→ **Goal of the exercise**: Could you copy each line of the listing that holds "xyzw"?

→ **Exercise data**:
────────────────────────────────────────
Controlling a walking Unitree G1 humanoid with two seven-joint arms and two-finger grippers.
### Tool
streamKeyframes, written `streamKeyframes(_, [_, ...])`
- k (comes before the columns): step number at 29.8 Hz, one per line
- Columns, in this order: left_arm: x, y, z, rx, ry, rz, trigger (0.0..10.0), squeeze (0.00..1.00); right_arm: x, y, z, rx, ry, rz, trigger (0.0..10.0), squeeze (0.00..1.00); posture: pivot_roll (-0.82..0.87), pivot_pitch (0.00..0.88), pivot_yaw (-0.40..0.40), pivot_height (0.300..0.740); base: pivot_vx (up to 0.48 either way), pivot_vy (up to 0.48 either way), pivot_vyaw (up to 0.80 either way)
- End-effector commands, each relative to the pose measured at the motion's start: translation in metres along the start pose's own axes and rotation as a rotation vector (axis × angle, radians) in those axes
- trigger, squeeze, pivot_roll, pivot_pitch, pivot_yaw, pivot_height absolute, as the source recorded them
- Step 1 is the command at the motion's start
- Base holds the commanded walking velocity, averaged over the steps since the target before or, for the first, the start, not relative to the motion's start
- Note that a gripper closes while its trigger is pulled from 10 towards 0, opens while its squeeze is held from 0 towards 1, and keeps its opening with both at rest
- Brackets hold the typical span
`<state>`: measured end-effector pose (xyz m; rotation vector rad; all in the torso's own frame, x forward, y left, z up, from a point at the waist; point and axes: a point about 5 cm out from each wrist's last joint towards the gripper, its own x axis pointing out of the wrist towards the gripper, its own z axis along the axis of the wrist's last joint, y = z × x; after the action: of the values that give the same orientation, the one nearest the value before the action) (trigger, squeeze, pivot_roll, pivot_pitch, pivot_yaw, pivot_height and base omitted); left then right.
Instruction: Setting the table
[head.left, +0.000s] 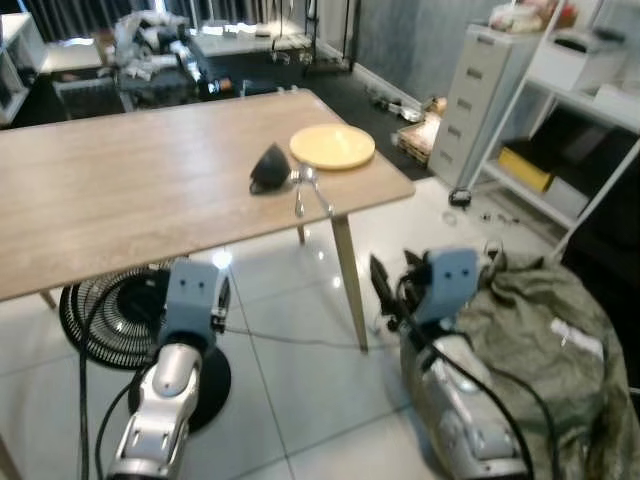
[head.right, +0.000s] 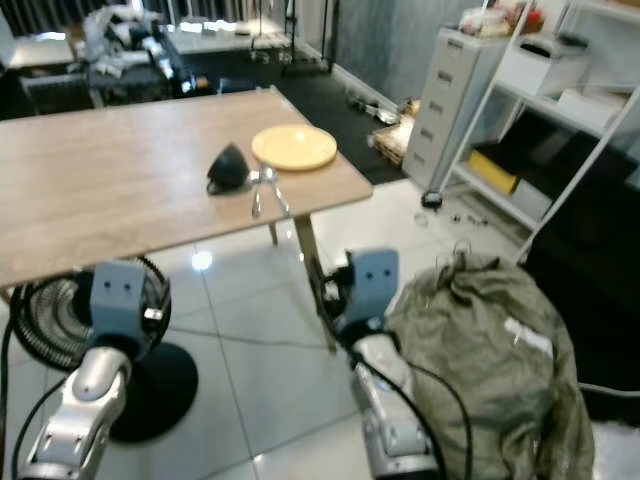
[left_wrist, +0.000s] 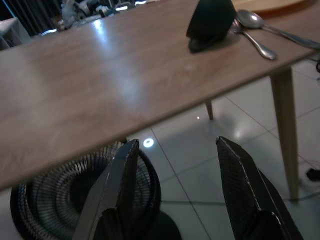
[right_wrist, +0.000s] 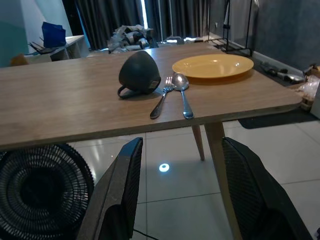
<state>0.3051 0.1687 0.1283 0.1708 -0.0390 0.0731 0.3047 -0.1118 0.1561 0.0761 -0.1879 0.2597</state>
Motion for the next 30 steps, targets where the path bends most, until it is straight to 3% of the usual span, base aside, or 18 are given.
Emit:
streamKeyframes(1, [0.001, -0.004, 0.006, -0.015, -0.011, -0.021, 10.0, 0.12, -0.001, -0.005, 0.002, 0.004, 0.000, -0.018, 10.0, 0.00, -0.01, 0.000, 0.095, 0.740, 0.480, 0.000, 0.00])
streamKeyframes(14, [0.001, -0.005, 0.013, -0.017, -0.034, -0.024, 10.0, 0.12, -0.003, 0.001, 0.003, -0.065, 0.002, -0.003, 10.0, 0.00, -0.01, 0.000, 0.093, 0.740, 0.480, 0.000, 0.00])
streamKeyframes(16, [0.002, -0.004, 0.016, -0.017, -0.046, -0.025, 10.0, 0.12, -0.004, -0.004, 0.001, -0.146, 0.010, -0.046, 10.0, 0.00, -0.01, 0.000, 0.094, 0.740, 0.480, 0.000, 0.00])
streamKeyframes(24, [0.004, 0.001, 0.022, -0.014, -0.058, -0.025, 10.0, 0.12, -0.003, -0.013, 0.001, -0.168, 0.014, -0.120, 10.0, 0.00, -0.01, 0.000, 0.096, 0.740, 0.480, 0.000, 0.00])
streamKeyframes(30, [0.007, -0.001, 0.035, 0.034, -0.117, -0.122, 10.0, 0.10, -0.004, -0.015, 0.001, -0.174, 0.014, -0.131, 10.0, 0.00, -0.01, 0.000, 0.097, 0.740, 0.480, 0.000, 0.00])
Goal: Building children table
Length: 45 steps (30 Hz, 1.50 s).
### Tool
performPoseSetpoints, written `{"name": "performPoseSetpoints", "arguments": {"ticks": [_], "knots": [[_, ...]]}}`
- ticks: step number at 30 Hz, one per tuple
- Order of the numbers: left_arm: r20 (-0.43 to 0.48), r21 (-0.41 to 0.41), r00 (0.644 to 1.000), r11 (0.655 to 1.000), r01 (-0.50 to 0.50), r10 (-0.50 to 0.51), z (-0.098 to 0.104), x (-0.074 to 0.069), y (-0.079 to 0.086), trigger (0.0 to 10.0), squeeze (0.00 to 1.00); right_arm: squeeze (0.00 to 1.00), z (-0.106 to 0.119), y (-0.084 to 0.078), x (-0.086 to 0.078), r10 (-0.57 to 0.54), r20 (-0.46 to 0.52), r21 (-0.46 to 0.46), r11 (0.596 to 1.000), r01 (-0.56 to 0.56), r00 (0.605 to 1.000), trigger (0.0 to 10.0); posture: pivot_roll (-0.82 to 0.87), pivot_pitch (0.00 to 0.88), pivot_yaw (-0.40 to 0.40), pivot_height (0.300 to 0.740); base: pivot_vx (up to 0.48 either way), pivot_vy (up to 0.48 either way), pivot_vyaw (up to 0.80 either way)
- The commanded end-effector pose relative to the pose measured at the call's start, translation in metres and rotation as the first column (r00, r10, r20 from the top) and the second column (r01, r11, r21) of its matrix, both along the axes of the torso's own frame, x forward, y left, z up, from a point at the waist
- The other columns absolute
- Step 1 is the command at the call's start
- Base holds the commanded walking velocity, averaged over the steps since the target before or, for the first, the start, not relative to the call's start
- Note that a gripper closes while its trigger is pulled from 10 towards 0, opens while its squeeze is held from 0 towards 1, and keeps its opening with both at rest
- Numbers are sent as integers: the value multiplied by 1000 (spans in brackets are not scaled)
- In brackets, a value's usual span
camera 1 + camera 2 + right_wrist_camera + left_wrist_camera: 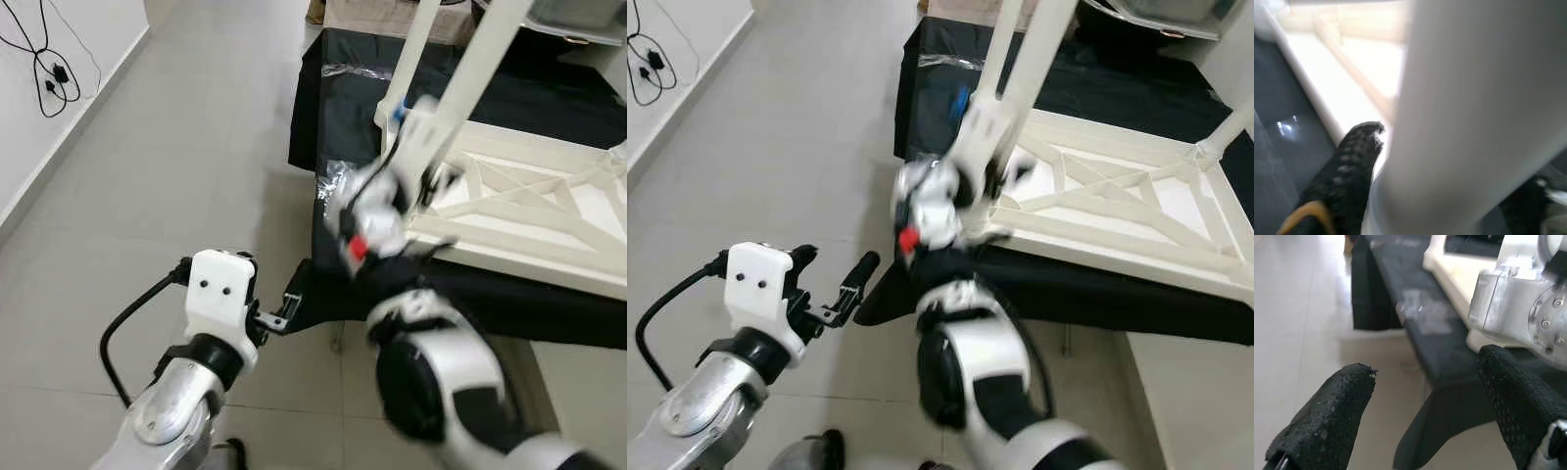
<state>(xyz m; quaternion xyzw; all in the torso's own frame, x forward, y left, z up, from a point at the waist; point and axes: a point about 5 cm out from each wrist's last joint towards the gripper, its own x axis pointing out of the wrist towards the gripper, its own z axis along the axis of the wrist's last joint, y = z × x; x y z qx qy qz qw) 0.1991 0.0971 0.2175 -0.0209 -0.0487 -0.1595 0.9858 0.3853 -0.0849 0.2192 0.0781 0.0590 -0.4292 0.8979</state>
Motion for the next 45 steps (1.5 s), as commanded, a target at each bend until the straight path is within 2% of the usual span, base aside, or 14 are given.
{"name": "performPoseSetpoints", "arguments": {"ticks": [1, 4, 5, 12, 19, 24, 36, 45], "knots": [[-14, 4, 1000, 1000, 8, -8, -4, -1, -2, 10000, 0, 957, 1, -10, 1, -31, -2, 25, 999, 31, 1000, 10000, 159, 228, -89, 740, 0, 0, 0], [-13, 4, 1000, 1000, 8, -8, -4, -1, -2, 10000, 0, 957, 1, -9, 2, -28, 2, 23, 999, 28, 1000, 10000, 159, 228, -89, 740, 0, 0, 0], [-11, 5, 1000, 1000, 10, -10, -3, -1, -2, 10000, 0, 0, 4, -7, 2, -13, 23, 24, 1000, 12, 1000, 10000, 156, 221, -89, 740, 0, 0, 0], [-11, 5, 1000, 1000, 9, -9, -4, 0, -2, 10000, 0, 0, 8, -3, 3, 10, 52, 23, 1000, -11, 999, 10000, 155, 218, -87, 740, 0, 0, 0], [-4, 7, 1000, 1000, 8, -8, -3, 1, -1, 10000, 0, 0, 12, 9, 2, 142, 117, -7, 990, -142, 983, 10000, 152, 211, -86, 740, 0, 0, 0], [-4, 6, 1000, 1000, 8, -8, -3, 1, -2, 10000, 0, 0, 9, 13, -2, 180, 120, -9, 984, -180, 976, 10000, 150, 212, -85, 740, 0, 0, 0], [-1, 8, 1000, 1000, 4, -4, -3, 2, -2, 10000, 0, 0, 7, 15, -9, 237, 127, -45, 971, -233, 963, 10000, 151, 213, -89, 740, 0, 0, 0], [-1, 8, 1000, 1000, 1, -1, -3, 3, -1, 10000, 0, 0, 2, 15, -17, 292, 142, -3, 956, -295, 946, 10000, 151, 216, -91, 740, 0, 0, 0]]}}
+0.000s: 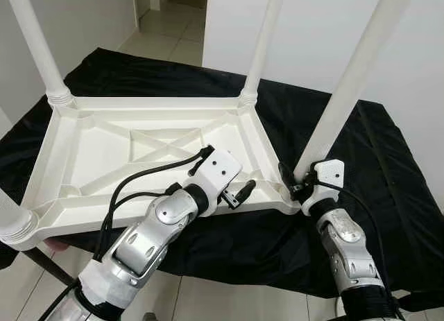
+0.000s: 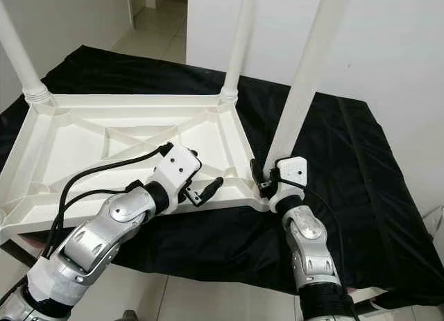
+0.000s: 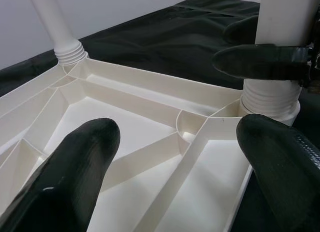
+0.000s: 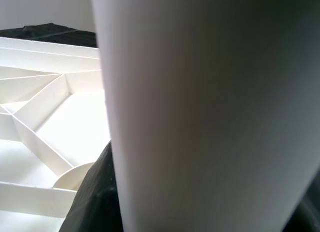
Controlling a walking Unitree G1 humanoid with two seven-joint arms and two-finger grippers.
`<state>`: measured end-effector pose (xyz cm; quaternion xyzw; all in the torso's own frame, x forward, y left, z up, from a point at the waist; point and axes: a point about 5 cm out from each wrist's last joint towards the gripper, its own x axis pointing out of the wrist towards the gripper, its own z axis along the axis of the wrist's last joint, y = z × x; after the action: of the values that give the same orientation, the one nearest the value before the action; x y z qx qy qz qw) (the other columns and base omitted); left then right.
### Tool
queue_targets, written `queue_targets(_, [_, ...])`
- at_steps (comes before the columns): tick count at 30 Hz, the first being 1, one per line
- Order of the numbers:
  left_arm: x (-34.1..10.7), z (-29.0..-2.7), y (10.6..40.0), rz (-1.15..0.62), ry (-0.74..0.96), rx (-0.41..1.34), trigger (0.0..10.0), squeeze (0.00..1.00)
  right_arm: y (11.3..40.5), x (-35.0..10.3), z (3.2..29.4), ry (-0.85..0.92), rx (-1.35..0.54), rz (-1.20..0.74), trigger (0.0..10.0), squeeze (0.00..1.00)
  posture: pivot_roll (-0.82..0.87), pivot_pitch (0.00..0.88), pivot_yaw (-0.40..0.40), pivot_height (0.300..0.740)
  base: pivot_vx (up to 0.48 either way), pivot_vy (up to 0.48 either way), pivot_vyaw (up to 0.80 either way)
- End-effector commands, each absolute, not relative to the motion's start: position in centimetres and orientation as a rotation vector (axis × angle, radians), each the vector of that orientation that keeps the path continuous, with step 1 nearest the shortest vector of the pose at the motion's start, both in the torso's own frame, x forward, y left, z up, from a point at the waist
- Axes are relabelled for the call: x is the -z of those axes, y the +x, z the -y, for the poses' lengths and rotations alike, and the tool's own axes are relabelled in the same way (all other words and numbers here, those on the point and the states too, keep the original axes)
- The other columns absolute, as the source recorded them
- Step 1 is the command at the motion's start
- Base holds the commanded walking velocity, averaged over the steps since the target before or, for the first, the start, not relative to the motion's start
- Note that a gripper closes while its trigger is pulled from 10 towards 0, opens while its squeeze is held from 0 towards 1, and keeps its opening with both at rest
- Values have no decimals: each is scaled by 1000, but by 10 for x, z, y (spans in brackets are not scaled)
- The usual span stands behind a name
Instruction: Building children table
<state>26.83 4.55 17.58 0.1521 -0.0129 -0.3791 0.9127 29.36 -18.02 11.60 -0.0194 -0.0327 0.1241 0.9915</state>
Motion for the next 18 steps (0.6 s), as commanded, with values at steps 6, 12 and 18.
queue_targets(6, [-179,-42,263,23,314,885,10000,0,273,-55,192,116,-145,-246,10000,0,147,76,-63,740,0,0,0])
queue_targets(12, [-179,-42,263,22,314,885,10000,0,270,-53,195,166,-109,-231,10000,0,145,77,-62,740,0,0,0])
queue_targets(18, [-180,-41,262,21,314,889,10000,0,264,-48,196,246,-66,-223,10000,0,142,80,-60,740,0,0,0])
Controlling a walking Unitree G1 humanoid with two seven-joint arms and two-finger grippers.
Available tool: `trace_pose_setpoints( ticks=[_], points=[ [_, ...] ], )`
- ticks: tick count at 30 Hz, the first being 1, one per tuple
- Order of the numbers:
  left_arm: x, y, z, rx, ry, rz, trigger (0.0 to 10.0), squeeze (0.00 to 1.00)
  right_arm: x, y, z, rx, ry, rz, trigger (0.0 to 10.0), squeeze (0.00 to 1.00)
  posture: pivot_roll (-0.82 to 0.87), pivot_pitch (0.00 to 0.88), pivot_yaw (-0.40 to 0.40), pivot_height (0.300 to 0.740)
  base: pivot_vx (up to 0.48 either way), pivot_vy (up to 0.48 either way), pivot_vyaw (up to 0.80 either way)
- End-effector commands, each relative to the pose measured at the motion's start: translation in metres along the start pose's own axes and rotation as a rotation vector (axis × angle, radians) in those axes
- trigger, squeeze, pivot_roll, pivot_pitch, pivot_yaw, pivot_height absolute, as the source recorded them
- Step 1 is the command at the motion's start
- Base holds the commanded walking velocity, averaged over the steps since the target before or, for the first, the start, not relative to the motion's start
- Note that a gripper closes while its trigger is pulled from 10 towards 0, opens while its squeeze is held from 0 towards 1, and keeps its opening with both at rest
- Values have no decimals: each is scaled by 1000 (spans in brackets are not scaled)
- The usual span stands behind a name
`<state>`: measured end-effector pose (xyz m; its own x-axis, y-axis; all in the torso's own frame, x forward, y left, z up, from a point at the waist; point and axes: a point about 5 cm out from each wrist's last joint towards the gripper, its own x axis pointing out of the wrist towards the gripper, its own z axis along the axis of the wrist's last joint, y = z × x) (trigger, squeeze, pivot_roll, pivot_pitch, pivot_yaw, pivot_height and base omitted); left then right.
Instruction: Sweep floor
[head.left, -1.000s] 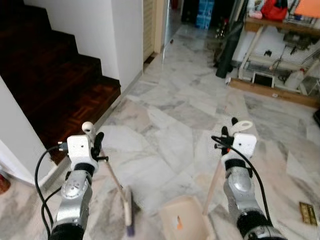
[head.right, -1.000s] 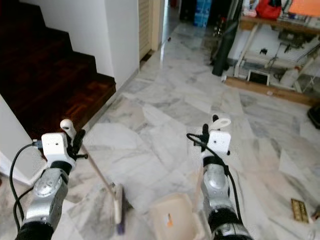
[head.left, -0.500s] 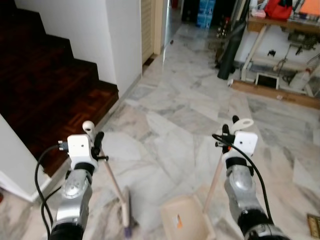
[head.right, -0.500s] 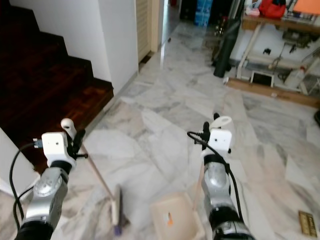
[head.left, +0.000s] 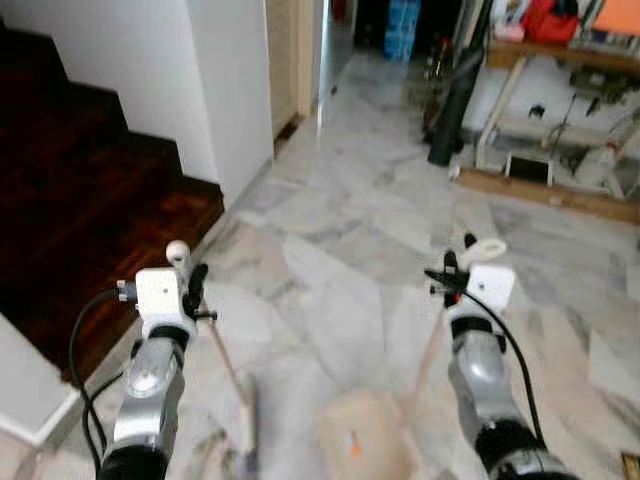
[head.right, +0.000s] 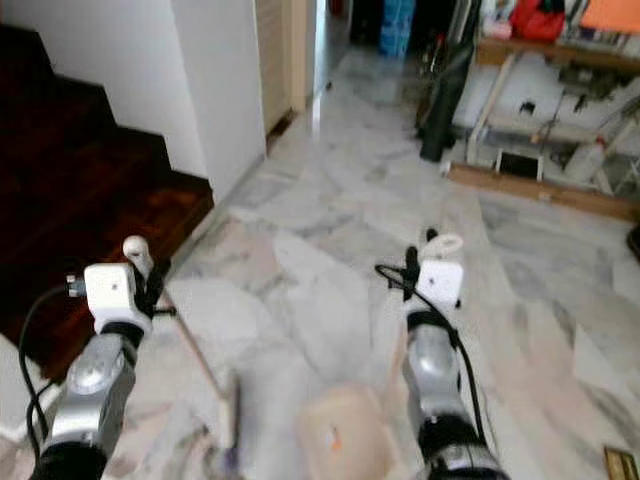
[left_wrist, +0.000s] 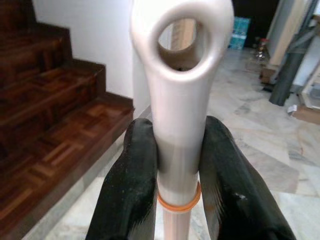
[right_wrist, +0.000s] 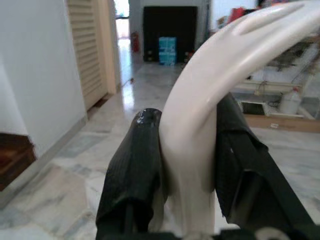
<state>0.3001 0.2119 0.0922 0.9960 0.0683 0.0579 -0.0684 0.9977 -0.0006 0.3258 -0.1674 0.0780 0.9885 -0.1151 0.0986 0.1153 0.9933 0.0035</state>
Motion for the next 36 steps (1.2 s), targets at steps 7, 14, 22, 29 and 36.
trace_pose_setpoints(
  ticks=[7,14,22,29,36],
  points=[
    [5,-4,12,17,-51,-23,10000,0,3,0,8,22,-46,-7,10000,0,36,0,-19,740,388,0,0],
    [5,-4,12,16,-54,-30,10000,0,2,-1,7,23,-44,-9,10000,0,38,0,-19,740,386,0,0],
    [5,-4,13,19,-54,-34,10000,0,1,0,6,20,-42,-7,10000,0,40,0,-17,740,387,0,0],
    [6,-5,13,16,-53,-37,10000,0,2,0,6,23,-42,-7,10000,0,38,0,-15,740,387,0,0],
    [6,-5,13,17,-49,-39,10000,0,3,0,7,26,-44,-4,10000,0,37,0,-14,740,389,0,0]
  ],
)
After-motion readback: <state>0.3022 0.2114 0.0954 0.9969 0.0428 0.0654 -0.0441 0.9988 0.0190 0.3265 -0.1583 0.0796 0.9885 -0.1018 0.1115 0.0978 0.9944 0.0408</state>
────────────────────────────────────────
→ **The answer**:
<state>(xyz m; quaternion xyzw; all in the torso's own frame, x forward, y left, z up, from a point at the waist; point and axes: a point about 5 cm out from each wrist's last joint towards the gripper, its own x axis pointing out of the wrist towards the gripper, its own z axis along the axis of the wrist's last joint, y = z × x; x y z qx qy qz qw) 0.1991 0.0971 0.2175 -0.0209 -0.0487 -0.1595 0.9858 0.3853 -0.0849 0.2192 0.0781 0.0590 -0.4292 0.8979</state>
`<state>`: measured end-effector pose (xyz cm; quaternion xyzw; all in the torso's own frame, x forward, y left, z up, from a point at the waist; point and axes: a point about 5 cm out from each wrist's last joint towards the gripper, its own x axis pointing out of the wrist towards the gripper, its own z axis along the axis of the wrist's last joint, y = z × x; after the action: of the values that give the same orientation, the one nearest the value before the action; x y z qx qy qz qw) (the other columns and base omitted); left then right.

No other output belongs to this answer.